Namun, ia menyayangkan, layanan tersebut tidak dibarengi wilayah pendukungnya, yakni Kota Bogor, Kota Tangerang, Kota Depok, Kota Tangerang Selatan, Kota Bekasi, Kabupaten Bekasi, Kabupaten Bogor, serta Kabupaten Tangerang.
"Anggaran rutin tahunan bantuan dari Pemprov DKI Jakarta yang diberikan kepada Pemkab/Pemkot di Bodetabek bisa difokuskan untuk membenahi transportasi umum di masing-masing wilayah Bodetabek. Jadi, tidak punya alasan kesulitan fiskal. Tinggal sejauh mana komitmen kepala daerah di Bodetabek untuk sungguh-sungguh mau membenahi transportasi umum di wilayahnya," tegasnya ketika dihubungi Suara.com.

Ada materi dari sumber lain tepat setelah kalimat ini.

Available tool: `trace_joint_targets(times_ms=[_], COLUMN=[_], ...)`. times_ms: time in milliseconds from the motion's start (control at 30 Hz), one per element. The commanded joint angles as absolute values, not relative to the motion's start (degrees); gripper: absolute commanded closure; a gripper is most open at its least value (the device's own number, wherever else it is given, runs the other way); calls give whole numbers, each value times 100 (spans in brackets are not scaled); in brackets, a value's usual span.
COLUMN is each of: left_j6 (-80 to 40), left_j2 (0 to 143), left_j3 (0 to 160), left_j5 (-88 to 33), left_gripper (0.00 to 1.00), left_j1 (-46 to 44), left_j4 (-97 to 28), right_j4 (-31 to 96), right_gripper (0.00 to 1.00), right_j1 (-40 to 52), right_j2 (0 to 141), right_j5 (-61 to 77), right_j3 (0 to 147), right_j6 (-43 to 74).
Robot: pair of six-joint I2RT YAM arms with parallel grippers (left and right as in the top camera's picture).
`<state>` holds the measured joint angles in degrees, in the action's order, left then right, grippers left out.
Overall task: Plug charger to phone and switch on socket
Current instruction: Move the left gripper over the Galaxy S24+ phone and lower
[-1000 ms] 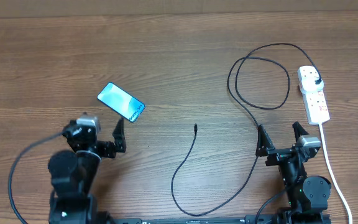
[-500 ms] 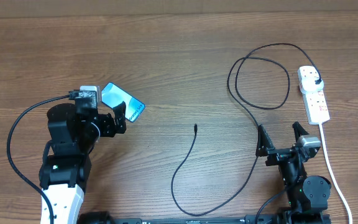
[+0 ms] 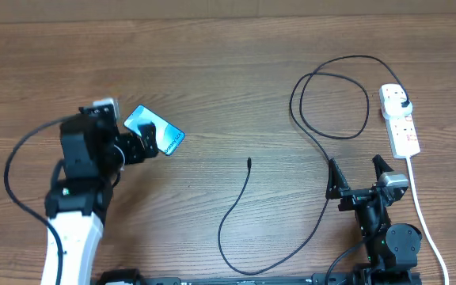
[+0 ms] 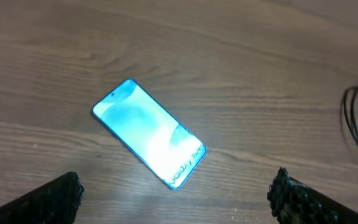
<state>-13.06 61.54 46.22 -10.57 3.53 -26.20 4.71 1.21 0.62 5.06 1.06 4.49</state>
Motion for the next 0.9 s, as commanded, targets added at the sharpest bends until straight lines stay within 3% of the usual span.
trace_joint_targets(times_ms=[0,133,367,700,867], left_j6=[-2233,-2134,-1997,-3159,-3472], left_j2=[6866,7679,8066,8191,9063], left_j3=[5535,6425,6563,6711,7832], left_j5=[-526,-196,-327,-405,-338], left_gripper=[0,0,1,0,0], left_j1=[410,331,296,296,126], left_j4=[-3240,-4263,-4477,-4460,-5470], right_j4=[445,445,445,445,445], right_gripper=[0,0,0,0,0], right_j1=[123,123,123,123,123], right_j2=[16,16,16,16,16], right_j5=[456,456,456,456,456], right_j3=[45,45,45,45,45], right_j6=[491,491,491,491,491])
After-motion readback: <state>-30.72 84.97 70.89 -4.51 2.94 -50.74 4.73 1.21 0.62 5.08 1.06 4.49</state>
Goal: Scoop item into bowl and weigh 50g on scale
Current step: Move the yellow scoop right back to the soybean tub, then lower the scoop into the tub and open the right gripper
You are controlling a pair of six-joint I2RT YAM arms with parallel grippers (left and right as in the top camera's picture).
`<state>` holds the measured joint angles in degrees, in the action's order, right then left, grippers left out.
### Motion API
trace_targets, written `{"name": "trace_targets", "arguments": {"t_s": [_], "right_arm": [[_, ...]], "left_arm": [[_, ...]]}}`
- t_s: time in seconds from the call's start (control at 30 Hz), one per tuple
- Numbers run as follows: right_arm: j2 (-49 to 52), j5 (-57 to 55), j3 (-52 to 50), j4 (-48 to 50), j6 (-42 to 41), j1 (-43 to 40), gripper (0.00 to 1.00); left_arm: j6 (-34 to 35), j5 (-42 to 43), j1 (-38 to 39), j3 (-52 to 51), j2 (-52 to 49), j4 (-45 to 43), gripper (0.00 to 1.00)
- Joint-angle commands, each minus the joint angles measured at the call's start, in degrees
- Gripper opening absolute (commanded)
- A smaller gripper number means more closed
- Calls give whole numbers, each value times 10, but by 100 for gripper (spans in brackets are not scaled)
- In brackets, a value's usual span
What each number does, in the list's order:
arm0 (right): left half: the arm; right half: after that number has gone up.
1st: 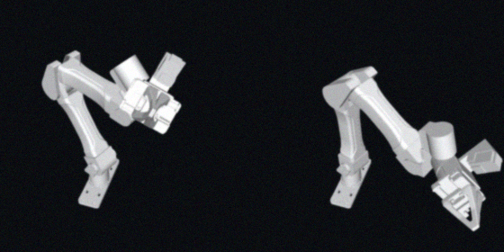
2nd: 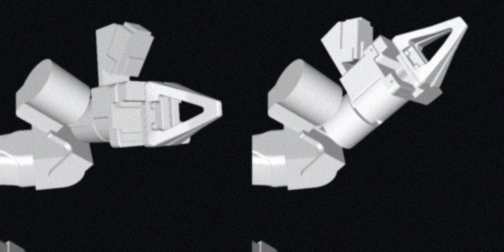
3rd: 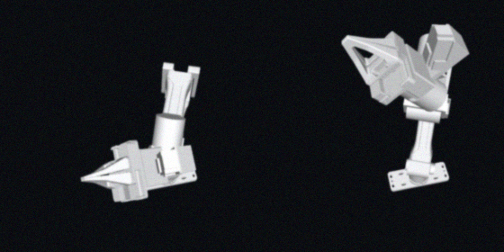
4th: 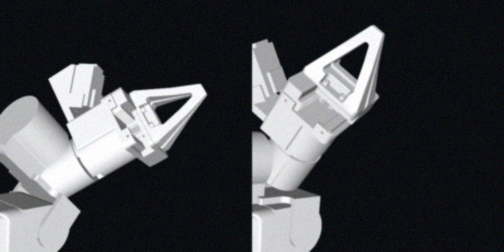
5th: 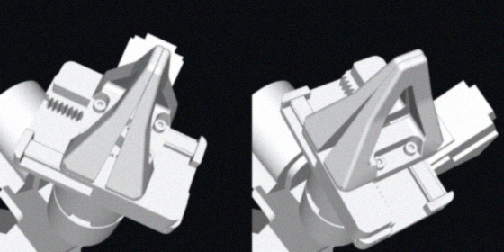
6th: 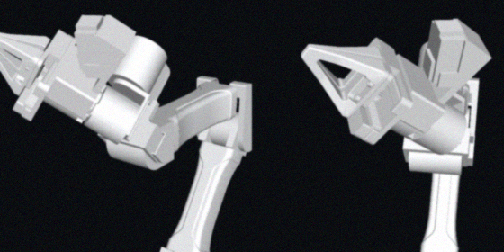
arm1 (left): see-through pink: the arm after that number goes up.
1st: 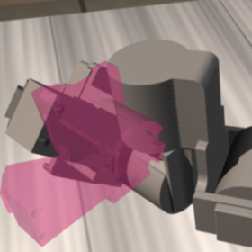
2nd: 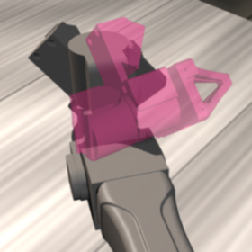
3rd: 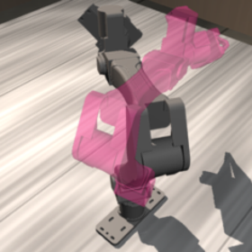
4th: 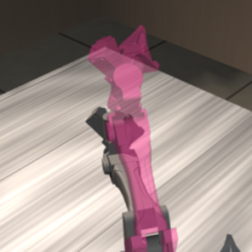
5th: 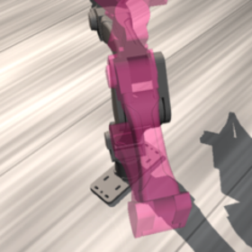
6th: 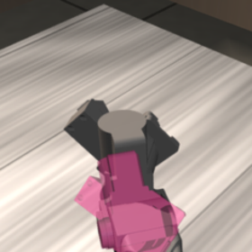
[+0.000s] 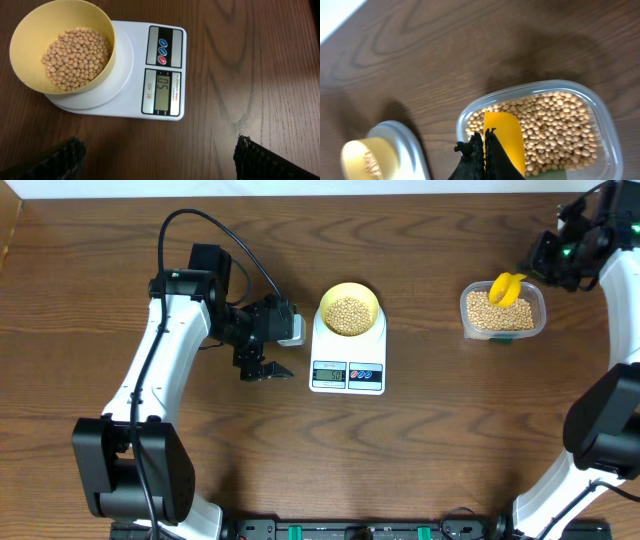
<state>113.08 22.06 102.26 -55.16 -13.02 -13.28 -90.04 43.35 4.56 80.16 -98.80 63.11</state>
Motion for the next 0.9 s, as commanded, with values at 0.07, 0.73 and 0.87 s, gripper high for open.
{"name": "trace_targets", "arguments": {"t_s": [0.07,0.73,0.87], "right_arm": [[-18,-77,0,-2,14,29,2],[-17,-116,0,0,15,49,96],[-17,-116,0,2,15,49,99]], "left_arm": [[-5,3,0,-4,0,4,97],[-5,3,0,-4,0,4,98],[-6,3,0,-4,0,4,97]]}}
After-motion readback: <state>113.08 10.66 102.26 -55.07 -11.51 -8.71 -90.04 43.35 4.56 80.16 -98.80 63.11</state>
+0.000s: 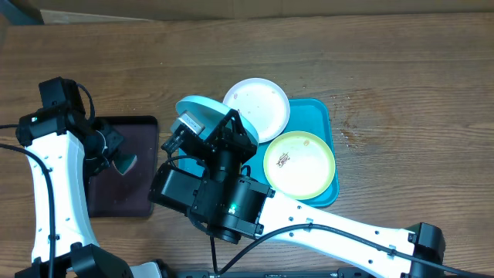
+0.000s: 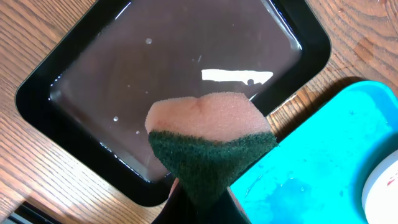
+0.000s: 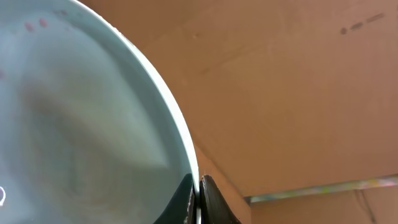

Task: Clean dirty plates on tray and stack at the side
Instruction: 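Lift the light blue plate with the right gripper toward the right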

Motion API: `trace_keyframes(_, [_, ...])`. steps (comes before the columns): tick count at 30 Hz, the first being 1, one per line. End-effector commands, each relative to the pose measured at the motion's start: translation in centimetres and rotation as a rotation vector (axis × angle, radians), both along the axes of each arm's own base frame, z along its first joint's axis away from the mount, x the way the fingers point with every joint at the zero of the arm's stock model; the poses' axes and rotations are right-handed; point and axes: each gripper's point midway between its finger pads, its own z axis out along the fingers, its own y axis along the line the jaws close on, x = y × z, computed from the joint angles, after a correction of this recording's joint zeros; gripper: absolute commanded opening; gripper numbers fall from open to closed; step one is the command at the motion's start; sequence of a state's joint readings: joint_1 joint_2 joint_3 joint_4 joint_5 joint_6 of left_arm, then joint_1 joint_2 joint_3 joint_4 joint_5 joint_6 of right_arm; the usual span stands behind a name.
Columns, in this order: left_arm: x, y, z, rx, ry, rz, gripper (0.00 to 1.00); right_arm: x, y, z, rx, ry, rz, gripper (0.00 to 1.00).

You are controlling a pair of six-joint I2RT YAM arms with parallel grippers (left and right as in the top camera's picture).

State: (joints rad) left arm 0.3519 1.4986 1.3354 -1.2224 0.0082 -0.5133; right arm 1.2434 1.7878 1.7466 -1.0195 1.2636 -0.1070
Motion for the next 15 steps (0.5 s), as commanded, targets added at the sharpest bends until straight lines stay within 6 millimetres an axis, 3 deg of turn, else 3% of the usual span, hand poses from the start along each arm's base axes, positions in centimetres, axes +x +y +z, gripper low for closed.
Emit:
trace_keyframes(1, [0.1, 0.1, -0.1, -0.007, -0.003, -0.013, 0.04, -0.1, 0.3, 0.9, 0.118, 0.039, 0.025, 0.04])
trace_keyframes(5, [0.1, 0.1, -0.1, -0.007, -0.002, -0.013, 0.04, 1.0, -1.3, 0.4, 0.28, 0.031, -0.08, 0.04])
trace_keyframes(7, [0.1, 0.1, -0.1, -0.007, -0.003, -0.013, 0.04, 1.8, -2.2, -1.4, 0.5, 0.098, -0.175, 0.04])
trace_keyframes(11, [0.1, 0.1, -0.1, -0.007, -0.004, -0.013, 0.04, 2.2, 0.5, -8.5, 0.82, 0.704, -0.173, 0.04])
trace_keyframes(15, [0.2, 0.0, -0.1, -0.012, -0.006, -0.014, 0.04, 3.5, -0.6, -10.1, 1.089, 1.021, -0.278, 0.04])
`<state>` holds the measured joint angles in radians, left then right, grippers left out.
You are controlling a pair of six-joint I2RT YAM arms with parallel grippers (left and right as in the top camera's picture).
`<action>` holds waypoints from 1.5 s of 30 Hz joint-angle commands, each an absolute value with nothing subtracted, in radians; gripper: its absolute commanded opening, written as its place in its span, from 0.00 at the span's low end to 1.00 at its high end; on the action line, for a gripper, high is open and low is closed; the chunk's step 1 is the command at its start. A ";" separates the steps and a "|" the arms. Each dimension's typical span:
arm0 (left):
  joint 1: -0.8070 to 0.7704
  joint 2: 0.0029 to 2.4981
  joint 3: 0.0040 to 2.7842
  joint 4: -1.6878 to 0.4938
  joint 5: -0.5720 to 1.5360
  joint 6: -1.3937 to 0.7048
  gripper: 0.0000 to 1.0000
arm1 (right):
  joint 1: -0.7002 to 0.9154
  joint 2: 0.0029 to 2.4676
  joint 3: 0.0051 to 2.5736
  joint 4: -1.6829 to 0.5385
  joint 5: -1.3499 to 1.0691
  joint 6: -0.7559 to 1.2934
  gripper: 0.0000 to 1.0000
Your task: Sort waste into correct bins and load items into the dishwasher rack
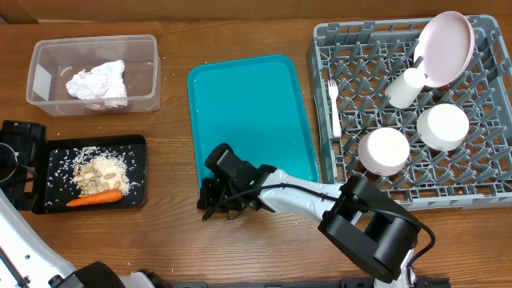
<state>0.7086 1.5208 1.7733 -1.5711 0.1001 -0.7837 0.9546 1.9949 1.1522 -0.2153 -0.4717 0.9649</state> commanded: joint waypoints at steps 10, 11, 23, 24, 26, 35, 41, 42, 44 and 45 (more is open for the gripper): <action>0.707 1.518 1.769 -1.569 0.094 -0.793 1.00 | 0.810 1.964 1.308 -0.534 -0.270 0.784 0.04; 0.707 1.518 1.769 -1.569 0.094 -0.793 1.00 | 0.821 1.972 1.308 -0.532 -0.270 0.785 0.04; 0.707 1.518 1.769 -1.569 0.094 -0.793 1.00 | 0.931 2.094 1.311 -0.405 -0.410 0.845 0.04; 0.707 1.518 1.769 -1.569 0.094 -0.793 1.00 | 0.931 2.094 1.311 -0.400 -0.411 0.845 0.04; 0.707 1.518 1.769 -1.569 0.094 -0.793 1.00 | 0.930 2.094 1.311 -0.370 -0.415 0.844 0.04; 0.707 1.518 1.769 -1.569 0.094 -0.793 1.00 | 0.944 2.094 1.311 -0.303 -0.454 0.864 0.04; 0.707 1.518 1.769 -1.569 0.094 -0.793 1.00 | 0.957 2.094 1.311 -0.273 -0.500 0.867 0.04; 0.707 1.518 1.769 -1.569 0.094 -0.793 1.00 | 0.962 2.094 1.311 -0.272 -0.499 0.868 0.04; 0.707 1.518 1.769 -1.569 0.094 -0.793 1.00 | 0.986 2.094 1.311 -0.266 -0.485 0.868 0.04; 0.707 1.518 1.769 -1.569 0.094 -0.793 1.00 | 0.993 2.094 1.311 -0.265 -0.479 0.868 0.04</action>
<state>0.7086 1.5208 1.7733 -1.5711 0.1001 -0.7834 0.9550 2.0853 1.2980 -0.2760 -0.4683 0.8639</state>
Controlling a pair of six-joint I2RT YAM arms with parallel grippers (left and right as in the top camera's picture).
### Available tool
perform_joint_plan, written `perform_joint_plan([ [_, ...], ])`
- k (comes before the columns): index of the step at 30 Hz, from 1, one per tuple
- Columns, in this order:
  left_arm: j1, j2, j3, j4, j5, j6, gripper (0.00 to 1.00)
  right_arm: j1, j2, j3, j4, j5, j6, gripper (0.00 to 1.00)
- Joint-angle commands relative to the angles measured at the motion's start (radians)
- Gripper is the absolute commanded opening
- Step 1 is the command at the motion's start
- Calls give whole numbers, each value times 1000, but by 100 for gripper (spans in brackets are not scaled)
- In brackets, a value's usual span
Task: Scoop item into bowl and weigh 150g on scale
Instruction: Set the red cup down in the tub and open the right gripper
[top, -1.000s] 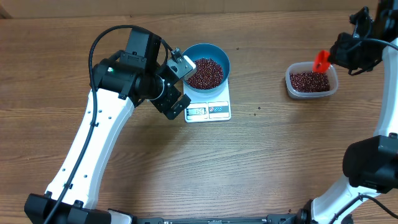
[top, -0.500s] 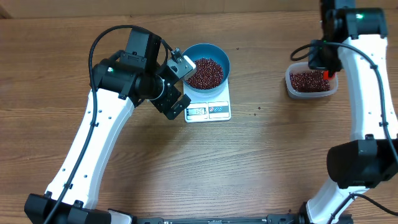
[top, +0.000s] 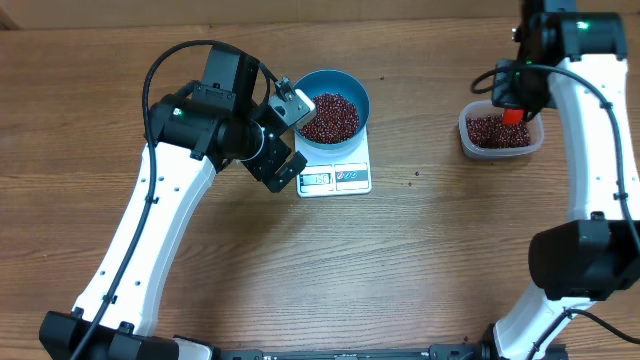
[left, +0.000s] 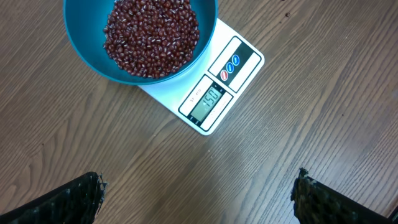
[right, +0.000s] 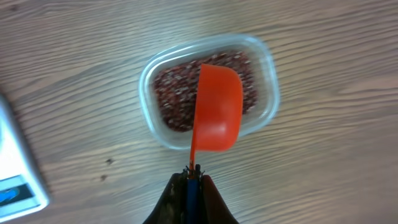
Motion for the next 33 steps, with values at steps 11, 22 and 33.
perform_joint_plan([
  [11,3,6,-6,1,1,15,100,-309,3,-181,137,-650,-116,4],
  [22,3,6,-6,1,1,15,99,-347,4,-380,295,-698,-114,4],
  [33,3,6,-6,1,1,15,100,-347,4,-428,325,-644,-107,13],
])
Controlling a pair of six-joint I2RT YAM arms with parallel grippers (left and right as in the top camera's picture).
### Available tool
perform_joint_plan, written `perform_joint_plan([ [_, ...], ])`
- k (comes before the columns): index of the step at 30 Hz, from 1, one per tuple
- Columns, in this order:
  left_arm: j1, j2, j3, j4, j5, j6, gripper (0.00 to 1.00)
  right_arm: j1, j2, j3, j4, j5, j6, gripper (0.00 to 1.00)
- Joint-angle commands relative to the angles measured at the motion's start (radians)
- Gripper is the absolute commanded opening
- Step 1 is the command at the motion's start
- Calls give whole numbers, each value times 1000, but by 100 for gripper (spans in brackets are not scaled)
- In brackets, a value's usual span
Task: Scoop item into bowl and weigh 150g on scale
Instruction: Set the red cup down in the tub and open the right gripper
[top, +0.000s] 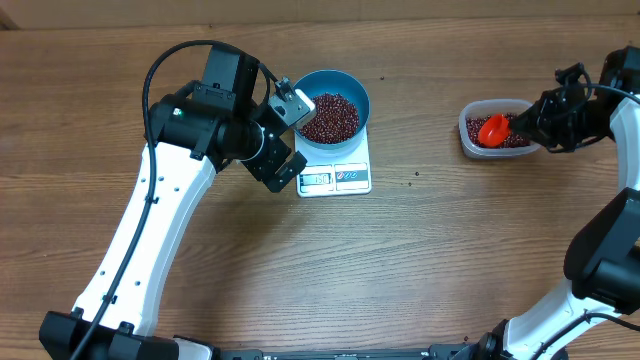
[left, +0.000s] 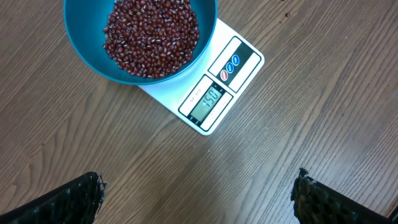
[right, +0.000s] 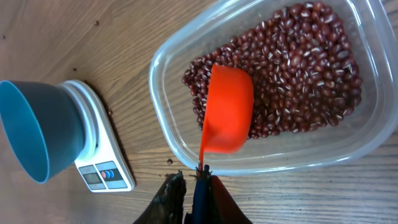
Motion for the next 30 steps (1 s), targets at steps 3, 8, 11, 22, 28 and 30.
perform_joint_plan([
  [3,4,6,-6,1,2,15,99,-3,1,-24,3,23,-2,14],
  [8,4,6,-6,1,1,15,100,-3,1,-27,-2,55,-1,25],
  [11,4,6,-6,1,2,15,100,-3,1,-27,-12,98,3,33],
  [22,4,6,-6,1,2,15,99,-3,1,-27,-59,245,30,94],
  [28,4,6,-6,1,2,15,100,-3,1,-26,-75,338,82,100],
  [30,4,6,-6,1,1,15,100,-3,0,-25,-78,337,82,100],
])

Untuk meningkatkan penggunaan transportasi umum, diperlukan partisipasi masyarakat dan kota-kota penyangga. Dengan melibatkan semua moda transportasi publik yang tersedia, masyarakat diharapkan akan lebih memilih angkutan umum daripada kendaraan pribadi yang menjadi penyebab kemacetan serta polusi udara di Jakarta.
Rekayasa Lalu Lintas
Selain memberdayakan transportasi umum, Pemprov DKI juga menangani masalah kemacetan dengan menerapkan rekayasa lalu lintas, antara lain:
- Penutupan putaran lalu lintas (u-turn) di 32 lokasi dan Sistem Satu Arah (SSA) di sebelas ruas jalan;
- Manajemen dan rekayasa lalu lintas jalan di 23 lokasi serta pengaturan fase dan waktu siklus lalu lintas di 21 lokasi;
- Perbaikan geometrik ruas jalan di 16 lokasi serta penertiban parkir, pedagang kaki lima, dan angkutan kota di empat lokasi;
- Monitoring kecepatan rata-rata di ruas jalan dengan penerapan ganjil genap;
- Monitoring kinerja lalu lintas saat penerapan Work From Home (WFH) Aparatur Sipil Negara (ASN) Pemprov DKI Jakarta.
Pemprov DKI Jakarta juga memberlakukan Sistem Ganjil-Genap yang merupakan pembatasan kendaraan bermotor berdasarkan pelat nomor. Kendaraan dengan pelat nomor ganjil dapat melintas pada tanggal ganjil. Sebaliknya, kendaraan berpelat nomor genap dapat melintas pada tanggal genap.
Strategi penanganan lalu lintas ini telah membawa hasil yang positif, seperti yang terlihat dalam data Pemprov DKI Jakarta yang menunjukkan peningkatan rata-rata kecepatan lalu lintas di Jakarta. Jika pada Agustus 2022 rata-rata kecepatan berada di angka 25,3 km/jam, maka pada Agustus 2023 laju rata-rata lalu lintas di Jakarta meningkat menjadi 29,98 km/jam.